POLITICS

On the crisis of white leadership

Setumo Stone says white South Africans fear black power

Steve Hofmeyr's letter to Julius Malema depicts him as an immature attention-seeker who wishes to whip the emotions of white people for personal amusement. But he also confirms what many of us already know: that some white South Africans suffer from anger and/or anxiety about the notion of black power.

‘A significant portion of people among the white community, but by no means everybody who is white...continues to live in fear of the black, and especially African Majority.

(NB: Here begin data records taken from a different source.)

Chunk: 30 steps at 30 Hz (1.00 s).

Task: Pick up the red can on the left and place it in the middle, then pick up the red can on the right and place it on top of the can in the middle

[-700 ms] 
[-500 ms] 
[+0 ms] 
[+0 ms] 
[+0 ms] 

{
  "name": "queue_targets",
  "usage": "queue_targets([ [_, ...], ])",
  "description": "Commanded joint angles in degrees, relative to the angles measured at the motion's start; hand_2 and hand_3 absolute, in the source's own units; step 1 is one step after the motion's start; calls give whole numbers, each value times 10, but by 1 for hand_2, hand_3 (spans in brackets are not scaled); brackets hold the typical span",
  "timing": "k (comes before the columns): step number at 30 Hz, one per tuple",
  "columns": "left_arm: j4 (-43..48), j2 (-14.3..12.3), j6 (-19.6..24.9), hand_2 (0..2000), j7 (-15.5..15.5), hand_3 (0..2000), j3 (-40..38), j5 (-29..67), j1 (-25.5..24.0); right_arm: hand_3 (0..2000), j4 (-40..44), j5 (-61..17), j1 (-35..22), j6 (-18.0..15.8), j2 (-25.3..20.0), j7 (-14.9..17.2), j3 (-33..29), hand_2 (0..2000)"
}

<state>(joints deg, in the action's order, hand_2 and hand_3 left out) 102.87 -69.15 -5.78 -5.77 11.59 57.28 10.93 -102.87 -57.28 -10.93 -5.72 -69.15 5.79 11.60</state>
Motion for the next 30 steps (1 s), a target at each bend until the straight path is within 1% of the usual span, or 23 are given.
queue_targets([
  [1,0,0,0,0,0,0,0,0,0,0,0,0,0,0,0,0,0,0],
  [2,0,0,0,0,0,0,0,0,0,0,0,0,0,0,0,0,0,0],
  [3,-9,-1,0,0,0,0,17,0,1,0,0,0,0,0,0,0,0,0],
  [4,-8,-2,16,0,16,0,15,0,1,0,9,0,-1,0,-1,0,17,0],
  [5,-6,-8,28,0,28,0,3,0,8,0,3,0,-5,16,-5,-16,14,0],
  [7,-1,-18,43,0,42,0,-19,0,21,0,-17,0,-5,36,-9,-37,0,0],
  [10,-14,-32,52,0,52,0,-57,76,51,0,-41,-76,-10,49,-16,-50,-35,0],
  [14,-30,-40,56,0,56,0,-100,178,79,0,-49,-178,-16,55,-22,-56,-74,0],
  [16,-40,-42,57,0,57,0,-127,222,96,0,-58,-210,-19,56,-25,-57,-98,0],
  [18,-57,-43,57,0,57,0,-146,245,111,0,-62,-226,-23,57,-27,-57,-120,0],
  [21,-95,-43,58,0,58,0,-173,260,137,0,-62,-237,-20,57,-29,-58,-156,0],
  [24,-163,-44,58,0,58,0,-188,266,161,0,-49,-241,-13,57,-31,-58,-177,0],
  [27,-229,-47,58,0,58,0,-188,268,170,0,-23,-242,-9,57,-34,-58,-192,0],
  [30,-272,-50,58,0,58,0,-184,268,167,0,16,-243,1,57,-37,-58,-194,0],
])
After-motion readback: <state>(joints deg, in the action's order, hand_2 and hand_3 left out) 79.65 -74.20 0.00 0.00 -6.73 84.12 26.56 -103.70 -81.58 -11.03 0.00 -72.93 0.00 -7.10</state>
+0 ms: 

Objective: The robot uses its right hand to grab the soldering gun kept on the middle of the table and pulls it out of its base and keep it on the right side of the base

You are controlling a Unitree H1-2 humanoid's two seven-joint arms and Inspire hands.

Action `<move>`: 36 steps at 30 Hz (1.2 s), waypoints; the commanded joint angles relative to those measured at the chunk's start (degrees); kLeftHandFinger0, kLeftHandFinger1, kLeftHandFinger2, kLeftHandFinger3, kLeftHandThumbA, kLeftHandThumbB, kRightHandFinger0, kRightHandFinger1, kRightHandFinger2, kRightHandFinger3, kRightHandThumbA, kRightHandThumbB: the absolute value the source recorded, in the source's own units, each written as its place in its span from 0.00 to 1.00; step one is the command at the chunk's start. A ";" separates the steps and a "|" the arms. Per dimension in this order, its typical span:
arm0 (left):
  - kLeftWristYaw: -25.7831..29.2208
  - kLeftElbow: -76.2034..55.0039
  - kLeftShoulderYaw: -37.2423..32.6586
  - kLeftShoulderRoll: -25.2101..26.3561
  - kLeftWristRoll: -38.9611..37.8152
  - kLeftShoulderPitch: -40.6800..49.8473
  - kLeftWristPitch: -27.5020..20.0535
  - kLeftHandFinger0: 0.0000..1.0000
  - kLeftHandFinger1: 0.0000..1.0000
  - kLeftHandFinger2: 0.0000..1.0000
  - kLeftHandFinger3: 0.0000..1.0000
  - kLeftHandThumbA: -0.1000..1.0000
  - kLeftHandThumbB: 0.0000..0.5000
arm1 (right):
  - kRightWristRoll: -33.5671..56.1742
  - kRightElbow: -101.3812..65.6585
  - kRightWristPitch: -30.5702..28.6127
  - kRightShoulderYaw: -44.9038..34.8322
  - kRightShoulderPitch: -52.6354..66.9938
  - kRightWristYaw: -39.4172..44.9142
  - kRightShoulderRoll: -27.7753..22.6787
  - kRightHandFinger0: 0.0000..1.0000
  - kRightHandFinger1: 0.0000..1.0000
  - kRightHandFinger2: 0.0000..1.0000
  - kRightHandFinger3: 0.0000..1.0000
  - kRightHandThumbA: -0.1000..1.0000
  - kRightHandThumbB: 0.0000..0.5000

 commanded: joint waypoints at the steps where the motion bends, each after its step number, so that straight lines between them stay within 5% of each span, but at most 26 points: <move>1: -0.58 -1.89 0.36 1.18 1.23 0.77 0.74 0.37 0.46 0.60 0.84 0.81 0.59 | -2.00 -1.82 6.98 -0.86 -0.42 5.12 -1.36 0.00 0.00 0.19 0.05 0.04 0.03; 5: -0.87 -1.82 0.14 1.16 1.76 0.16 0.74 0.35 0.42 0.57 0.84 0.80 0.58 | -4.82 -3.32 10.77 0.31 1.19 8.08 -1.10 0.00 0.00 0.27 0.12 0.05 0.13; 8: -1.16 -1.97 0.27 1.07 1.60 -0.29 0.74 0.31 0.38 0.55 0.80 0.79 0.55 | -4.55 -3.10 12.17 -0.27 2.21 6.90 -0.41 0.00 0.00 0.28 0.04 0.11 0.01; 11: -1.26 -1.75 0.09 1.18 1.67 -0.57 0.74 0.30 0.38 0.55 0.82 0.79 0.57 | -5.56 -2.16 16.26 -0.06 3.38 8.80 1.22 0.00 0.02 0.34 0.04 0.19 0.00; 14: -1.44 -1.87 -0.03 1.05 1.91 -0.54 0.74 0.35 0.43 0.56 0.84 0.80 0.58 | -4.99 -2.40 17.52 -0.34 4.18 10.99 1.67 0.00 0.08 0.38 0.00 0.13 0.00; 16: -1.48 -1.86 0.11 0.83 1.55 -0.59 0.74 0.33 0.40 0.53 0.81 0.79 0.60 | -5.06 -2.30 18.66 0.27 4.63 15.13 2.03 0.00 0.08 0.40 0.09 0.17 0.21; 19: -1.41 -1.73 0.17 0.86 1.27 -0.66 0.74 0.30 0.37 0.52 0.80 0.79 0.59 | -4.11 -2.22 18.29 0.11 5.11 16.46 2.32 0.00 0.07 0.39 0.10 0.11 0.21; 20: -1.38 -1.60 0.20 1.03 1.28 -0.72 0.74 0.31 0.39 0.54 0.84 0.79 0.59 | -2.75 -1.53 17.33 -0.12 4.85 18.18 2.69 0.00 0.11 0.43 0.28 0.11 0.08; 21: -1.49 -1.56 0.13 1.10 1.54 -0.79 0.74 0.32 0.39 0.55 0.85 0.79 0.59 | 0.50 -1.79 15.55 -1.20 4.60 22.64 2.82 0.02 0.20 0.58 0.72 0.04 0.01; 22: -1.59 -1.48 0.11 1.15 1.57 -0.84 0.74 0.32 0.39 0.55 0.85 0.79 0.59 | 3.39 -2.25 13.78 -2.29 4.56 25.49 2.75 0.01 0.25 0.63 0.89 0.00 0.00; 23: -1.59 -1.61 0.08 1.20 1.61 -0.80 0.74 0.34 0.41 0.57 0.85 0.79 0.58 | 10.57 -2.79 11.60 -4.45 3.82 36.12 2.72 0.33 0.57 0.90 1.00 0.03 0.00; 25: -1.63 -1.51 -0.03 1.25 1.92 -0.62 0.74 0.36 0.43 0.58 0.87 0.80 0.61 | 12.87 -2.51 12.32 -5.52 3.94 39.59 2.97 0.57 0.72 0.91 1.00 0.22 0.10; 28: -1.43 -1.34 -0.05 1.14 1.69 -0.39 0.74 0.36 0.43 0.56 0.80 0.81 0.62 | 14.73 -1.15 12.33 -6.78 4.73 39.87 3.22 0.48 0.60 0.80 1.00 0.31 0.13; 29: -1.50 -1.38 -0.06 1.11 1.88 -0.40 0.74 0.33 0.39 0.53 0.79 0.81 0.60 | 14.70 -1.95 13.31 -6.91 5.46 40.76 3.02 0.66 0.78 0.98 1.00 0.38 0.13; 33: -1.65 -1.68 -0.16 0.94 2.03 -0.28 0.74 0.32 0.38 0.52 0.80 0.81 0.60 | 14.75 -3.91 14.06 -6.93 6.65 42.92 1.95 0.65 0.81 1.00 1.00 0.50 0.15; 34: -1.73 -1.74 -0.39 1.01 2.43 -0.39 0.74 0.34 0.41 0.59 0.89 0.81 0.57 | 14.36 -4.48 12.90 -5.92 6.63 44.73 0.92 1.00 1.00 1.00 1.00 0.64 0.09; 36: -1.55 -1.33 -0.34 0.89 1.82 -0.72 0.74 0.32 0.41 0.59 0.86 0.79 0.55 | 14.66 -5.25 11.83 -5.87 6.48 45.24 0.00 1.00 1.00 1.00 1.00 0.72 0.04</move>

For this section of our population, that does not "find it too difficult to revert to accustomed world of fear of the future", every reported incident...communicates a frightening and expected message that - the kaffirs are coming!' (Thabo Mbeki; 2007)

"(Now) their task is to spread messages about an impending economic collapse, escalating corruption in the public service, rampant and uncontrollable crime, a massive loss of skills through white emigration and mass demoralisation among the people...because they are white and therefore threatened by the ANC and its policies which favor black people."(Nelson Mandela; 1997)

Helen Zille's ‘Stop Zuma' campaign is an example of how perverse the perceptions could be: that too much power in the hands of a black leader cannot be good. Her predecessor, Tony Leon, adopted a similar strategy (Fight Back) in his campaign against the Mbeki presidency. Out of this habitual hysteria arises a pattern of paranoia, which seeks to police and dissect the behavior of black leaders against the test of intellect, corruption and ultimately, white hostility. As a result, black leaders who are firm and unapologetic about the interest of the African majority are seen to be enemies of white interests.

This is the political climate in which young leaders like Julius Malema find themselves trapped in. Their ability to lead and to articulate developmental ideas is suffocated within the parameters of perceived white intellectual dominance, white liberal chauvinism, class chauvinism and white superiority.

Malema is in fact the most appropriate leader for the moment. The African people have had different styles of leadership over time, from the passive (Bantustan leaders) to the apologetic (liberal reformists like Desmond Tutu and Mamphela Ramphele). The time has come for an explosive and radical character who will advocate for social equality without compromise.

Professor Kader Asmal - in one of his more sensible moments - recently noted that the current crop of white political leadership (DA, FF+, Solidarity, Afriforum, TAU etc), make it impossible for white people to accept a moral responsibility for apartheid. Thus the knee-jerk reactions like comparing affirmative action policies to ‘reverse apartheid' have become a prominent feature in public discourse. Unfortunately, such remarks are downright insensitive and undermine the amount of pain the black people endured during apartheid.

The Times Magazine (22 March 2010), points to the emergence of ‘white anxiety' as one of the major trend for the next decade. Author, Gregory Rodriguez, locates the trend partly around the fact that ‘despite the extraordinary progress in the past 50 years, the sense of white proprietorship - "this is our country and our culture" - still has not been completely eradicated. He further notes that ‘Americans still tend to treat minorities [the former oppressed] as parts and whites [the former oppressor] as representative of the whole."

There is an urgent need for white leaders in the caliber of Joe Slovo, Brian Bunting and Bram Fischer, to mention just a few. Failure to acknowledge this need could only lead the next generations of white South Africans astray.